Instructions for the task: I'd like every line from the material below that has "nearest" in it.

━━━━━ Given material ━━━━━

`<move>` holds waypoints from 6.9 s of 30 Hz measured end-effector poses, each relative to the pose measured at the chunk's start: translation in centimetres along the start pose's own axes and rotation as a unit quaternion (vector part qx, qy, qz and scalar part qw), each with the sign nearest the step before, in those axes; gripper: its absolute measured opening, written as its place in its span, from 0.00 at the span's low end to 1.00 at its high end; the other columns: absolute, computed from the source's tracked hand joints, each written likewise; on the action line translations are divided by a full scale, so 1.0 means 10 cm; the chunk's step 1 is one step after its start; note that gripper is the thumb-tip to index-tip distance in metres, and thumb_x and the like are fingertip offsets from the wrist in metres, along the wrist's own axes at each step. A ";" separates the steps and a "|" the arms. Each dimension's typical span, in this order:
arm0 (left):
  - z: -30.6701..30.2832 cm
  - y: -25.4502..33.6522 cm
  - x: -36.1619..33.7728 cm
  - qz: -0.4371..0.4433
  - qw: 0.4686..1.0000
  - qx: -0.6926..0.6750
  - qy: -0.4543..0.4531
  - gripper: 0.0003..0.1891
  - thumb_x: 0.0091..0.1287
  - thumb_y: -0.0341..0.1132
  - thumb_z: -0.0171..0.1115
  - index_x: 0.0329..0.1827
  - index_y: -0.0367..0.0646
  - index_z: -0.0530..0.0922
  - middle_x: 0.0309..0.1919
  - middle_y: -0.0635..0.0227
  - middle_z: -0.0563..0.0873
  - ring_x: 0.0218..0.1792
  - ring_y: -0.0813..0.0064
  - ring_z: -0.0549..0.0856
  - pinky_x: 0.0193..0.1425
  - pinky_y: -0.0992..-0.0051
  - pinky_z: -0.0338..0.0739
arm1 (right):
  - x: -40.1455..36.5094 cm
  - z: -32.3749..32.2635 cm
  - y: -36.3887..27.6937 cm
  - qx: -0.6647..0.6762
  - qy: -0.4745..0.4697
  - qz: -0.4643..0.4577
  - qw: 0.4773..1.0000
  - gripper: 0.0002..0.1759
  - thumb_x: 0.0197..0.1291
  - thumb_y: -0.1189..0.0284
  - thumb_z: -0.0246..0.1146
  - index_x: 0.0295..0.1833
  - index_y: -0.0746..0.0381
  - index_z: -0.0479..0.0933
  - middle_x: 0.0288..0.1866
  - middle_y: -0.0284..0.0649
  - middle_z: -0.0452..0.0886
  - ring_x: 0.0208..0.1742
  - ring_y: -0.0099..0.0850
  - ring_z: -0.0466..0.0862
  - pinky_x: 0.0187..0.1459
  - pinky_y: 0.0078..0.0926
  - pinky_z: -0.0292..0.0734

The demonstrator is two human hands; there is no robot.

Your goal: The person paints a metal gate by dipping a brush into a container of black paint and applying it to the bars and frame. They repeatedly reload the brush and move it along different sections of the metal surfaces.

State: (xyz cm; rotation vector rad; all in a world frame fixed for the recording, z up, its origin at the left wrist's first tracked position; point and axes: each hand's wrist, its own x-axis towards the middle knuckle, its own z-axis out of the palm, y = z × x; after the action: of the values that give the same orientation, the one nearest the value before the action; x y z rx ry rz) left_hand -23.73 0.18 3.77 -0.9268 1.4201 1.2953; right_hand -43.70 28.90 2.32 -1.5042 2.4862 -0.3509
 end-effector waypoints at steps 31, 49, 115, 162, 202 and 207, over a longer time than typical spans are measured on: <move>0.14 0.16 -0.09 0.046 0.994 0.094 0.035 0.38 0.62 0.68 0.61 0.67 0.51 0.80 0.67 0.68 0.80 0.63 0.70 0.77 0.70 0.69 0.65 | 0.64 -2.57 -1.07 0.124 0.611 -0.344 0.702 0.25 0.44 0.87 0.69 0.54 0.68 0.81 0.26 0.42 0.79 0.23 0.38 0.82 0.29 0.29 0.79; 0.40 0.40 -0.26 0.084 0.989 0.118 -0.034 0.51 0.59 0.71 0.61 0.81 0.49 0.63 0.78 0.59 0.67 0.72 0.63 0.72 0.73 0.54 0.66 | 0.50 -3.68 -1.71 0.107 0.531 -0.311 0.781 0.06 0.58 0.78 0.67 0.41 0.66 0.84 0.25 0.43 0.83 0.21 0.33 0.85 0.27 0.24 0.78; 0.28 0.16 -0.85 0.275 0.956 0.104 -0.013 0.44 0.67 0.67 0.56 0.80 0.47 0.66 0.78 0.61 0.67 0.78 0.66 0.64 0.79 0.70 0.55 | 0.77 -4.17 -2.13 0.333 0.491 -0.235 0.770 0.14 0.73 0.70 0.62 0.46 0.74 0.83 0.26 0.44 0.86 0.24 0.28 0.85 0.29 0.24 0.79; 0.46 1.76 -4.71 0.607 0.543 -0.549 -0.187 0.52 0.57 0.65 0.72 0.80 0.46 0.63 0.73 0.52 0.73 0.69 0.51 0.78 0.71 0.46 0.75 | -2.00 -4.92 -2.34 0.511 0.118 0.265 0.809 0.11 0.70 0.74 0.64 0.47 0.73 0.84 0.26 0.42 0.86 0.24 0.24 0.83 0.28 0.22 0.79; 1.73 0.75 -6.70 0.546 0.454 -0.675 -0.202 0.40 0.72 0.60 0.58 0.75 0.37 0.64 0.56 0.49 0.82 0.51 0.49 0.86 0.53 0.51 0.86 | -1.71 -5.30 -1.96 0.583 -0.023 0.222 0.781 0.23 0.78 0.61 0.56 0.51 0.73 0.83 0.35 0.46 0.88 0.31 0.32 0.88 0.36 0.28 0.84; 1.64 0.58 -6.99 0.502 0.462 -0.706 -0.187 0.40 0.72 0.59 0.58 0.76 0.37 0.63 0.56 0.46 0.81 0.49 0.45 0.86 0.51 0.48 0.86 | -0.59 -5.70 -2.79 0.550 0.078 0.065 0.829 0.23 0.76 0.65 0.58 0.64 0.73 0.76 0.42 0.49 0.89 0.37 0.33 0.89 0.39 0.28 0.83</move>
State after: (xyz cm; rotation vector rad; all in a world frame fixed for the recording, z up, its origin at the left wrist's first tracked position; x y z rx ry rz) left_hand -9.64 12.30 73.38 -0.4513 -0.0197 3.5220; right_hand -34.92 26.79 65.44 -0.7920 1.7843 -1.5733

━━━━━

Answer box:
`<move>` holds waypoints from 6.9 s of 30 Hz measured end-effector poses, each relative to the pose measured at the chunk's start: translation in centimetres along the start pose's own axes and rotation as a unit quaternion (vector part qx, qy, qz and scalar part qw), each with the sign nearest the step before, in those axes; gripper: its absolute measured opening, written as its place in its span, from 0.00 at the span's low end to 1.00 at its high end; the other columns: absolute, computed from the source's tracked hand joints, each written likewise; on the action line translations are divided by a full scale, so 1.0 means 10 cm; the chunk's step 1 is one step after its start; note that gripper is the thumb-tip to index-tip distance in metres, and thumb_x and the like are fingertip offsets from the wrist in metres, along the wrist's own axes at each step. A ";" separates the steps and a "|" the arms. Each dimension's typical span, in this order:
State: (xyz cm; rotation vector rad; all in a world frame fixed for the recording, z up, its origin at the left wrist's first tracked position; point and axes: each hand's wrist, its own x-axis towards the middle knuckle, its own z-axis out of the palm, y = z × x; after the action: of the values that give the same orientation, the one nearest the value before the action; x y z rx ry rz) left_hand -23.73 0.18 3.77 -0.9268 1.4201 1.2953; right_hand -43.70 28.90 2.32 -1.5042 2.4862 -0.3509

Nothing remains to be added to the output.